Seeing the Smoke

COVID-19 could be pretty bad for you. It could affect your travel plans as countries impose quarantines and close off borders. It could affect you materially as supply chains are disrupted and stock markets are falling. Even worse: you could get sick and suffer acute respiratory symptoms. Worse than that: someone you care about may die, likely an elderly relative.

But the worst thing that could happen is that you’re seen doing something about the coronavirus before you’re given permission to.

I’ll defend this statement in a minute, but first of all: I am now giving you permission to do something about COVID-19. You have permission to read up on the symptoms of the disease and how it spreads. Educate yourself on the best ways to avoid it. Stock up on obvious essentials such as food, water, soap, and medicine, as well as less obvious things like oxygen saturation monitors so you know if you need emergency care once you’re sick. You should decide ahead of time what your triggers are for changing your routines or turtling up at home.
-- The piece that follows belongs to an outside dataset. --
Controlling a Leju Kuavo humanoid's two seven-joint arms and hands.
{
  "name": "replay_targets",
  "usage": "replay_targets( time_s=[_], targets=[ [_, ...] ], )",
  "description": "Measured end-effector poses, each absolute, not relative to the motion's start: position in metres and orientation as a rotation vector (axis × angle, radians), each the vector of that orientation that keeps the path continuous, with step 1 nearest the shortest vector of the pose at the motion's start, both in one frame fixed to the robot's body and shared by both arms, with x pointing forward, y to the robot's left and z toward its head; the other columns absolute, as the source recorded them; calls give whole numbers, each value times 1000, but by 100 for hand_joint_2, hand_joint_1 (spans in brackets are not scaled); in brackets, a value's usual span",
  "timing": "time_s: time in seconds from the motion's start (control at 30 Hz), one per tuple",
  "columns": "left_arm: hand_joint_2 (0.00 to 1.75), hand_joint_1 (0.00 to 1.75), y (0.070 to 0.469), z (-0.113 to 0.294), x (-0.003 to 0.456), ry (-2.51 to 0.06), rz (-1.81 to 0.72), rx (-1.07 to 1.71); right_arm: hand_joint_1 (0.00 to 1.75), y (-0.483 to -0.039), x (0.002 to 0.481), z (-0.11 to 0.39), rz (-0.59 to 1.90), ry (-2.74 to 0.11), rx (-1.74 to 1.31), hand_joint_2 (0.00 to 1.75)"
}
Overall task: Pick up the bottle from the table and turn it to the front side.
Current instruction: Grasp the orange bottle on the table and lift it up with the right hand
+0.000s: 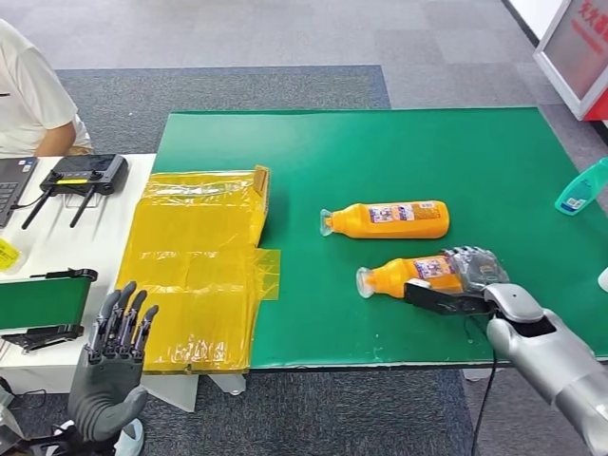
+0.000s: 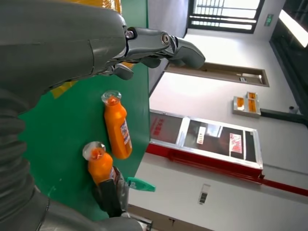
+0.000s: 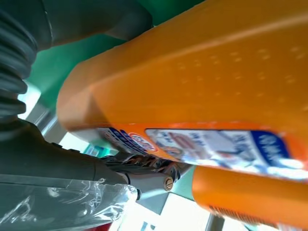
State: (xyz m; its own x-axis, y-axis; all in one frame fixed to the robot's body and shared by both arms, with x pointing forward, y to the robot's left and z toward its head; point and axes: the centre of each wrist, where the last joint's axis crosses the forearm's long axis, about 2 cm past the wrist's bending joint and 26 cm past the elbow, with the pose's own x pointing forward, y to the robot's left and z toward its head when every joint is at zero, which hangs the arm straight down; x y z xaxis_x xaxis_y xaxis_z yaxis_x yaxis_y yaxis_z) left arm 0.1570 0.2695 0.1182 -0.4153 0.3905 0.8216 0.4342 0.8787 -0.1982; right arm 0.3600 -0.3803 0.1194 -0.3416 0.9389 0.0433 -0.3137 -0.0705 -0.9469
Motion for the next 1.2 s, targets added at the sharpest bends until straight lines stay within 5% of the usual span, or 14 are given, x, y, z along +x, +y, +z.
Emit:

In fact, you should go do all those things before reading the rest of the post. I am not going to provide any more factual justifications for preparing. If you’ve been following the news and doing the research, you can decide for yourself. And if instead of factual justification you’ve been following the cues of people around you to decide when it’s socially acceptable to prep for a pandemic, then all you need to know is that I’ve already put my reputation on the line as a coronaprepper.

Instead this post is about the strange fact that most people need social approval to prepare for a widely-reported pandemic.

Smoke Signals

Most people sitting alone in a room will quickly get out if it starts filling up with smoke. But if two other people in the room seem unperturbed, almost everyone will stay put. That is the result of a famous experiment from the 1960s and its replications — people will sit and nervously look around at their peers for 20 minutes even as the thick smoke starts obscuring their vision.

The coronavirus was identified on January 7th and spread outside China by January 13th. American media ran some stories about how you should worry about the seasonal flu instead. The markets didn’t budge. Rationalist Twitter started tweeting excitedly about Rand supply chains.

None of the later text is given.